TASK DIRECTIONS: Search the data below for the word "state" and report how many lines contain it. Nothing but the number is needed.

GIVEN MATERIAL:
- - -

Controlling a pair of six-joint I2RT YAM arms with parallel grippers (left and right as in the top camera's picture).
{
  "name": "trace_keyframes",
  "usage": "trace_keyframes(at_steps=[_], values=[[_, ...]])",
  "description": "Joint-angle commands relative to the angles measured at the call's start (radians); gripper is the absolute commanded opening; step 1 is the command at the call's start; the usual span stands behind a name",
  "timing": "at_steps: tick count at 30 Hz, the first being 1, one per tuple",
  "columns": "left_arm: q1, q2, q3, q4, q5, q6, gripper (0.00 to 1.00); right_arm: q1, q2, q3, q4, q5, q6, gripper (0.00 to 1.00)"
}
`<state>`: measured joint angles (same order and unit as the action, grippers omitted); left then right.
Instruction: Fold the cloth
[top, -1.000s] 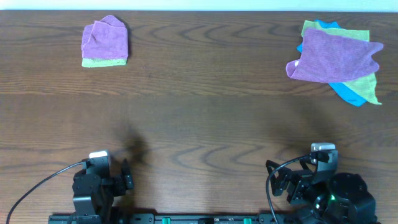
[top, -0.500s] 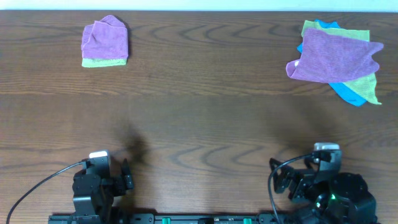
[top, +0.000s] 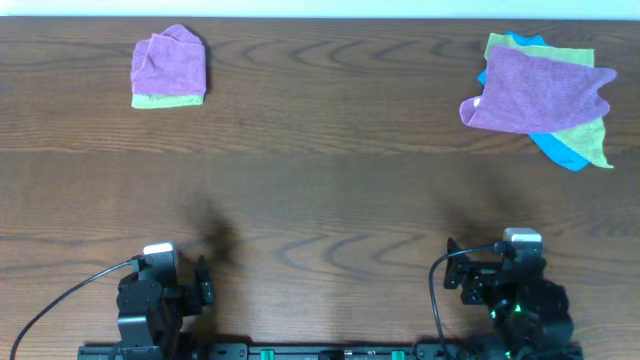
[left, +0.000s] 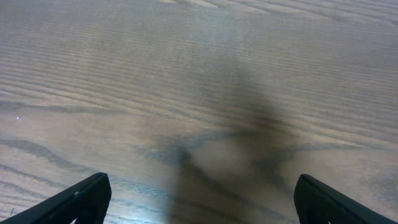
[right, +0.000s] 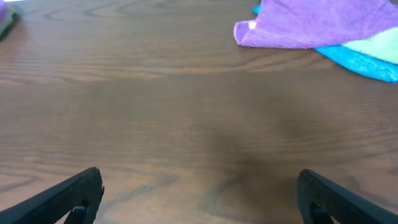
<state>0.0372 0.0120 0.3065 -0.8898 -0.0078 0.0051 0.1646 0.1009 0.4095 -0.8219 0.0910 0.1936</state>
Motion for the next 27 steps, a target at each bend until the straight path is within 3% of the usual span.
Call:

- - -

WRITTEN SOLUTION: 2